While the global art market appears to be suffering general malaise amid complex geopolitical conflicts, inflation, and high interest rates, Asia seems to be on a markedly different track.
Last year saw a 14 percent year-on-year decline in sales across mainland China and Hong Kong, according to the most recent Art Basel and UBS Global Art Market Report. Though sales in the region were still 13 percent above 2020 at $11.2 billion, it was the second lowest total since 2009 and the report found that auction sales dipped in Japan, South Korea, and other smaller markets internationally in 2022.

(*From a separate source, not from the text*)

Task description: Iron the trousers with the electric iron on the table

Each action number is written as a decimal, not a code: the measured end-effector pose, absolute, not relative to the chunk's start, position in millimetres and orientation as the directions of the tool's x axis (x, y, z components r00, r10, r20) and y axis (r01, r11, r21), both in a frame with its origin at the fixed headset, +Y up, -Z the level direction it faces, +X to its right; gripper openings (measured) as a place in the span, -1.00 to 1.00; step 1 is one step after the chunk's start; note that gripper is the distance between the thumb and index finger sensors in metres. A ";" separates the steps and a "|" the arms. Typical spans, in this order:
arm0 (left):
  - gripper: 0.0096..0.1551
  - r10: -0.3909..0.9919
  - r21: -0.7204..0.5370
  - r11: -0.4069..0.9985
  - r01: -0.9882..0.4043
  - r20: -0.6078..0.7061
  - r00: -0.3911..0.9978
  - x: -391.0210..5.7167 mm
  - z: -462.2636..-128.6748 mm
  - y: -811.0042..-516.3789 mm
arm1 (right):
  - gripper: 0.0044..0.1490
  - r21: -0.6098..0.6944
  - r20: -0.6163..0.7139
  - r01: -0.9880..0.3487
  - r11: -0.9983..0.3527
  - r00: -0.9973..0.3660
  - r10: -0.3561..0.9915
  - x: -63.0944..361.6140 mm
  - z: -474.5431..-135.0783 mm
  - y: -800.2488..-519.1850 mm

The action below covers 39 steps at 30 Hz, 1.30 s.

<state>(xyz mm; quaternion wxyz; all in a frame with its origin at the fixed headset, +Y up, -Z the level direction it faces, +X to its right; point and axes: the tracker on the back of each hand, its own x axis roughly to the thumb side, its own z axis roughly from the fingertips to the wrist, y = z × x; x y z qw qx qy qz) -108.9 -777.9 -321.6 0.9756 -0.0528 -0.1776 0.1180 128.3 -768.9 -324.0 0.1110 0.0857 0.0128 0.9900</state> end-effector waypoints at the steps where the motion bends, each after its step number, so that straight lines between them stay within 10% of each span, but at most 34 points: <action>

Given that, it was altogether surprising when market indicators this year revealed a wholly different shift for the wildly diverse Asia region.
In November, the 2023 Survey of Global Collection by Art Basel and UBS reported that, in the first half of this year, collectors from mainland China had the highest median expenditure of all collectors, at $241,000. That figure was a sharp increase over the previous two years. Meanwhile, in Southeast Asia, Indonesia’s homegrown art fair Art Jakarta rolled out a well-attended edition at its new venue and time slot from November 17 to 19, while Art Fair Philippines returned for its tenth edition in February with 63 exhibitors, an increase from 46 last year. The country’s leading gallery, SILVERLENS, expanded with an outpost in New York last July.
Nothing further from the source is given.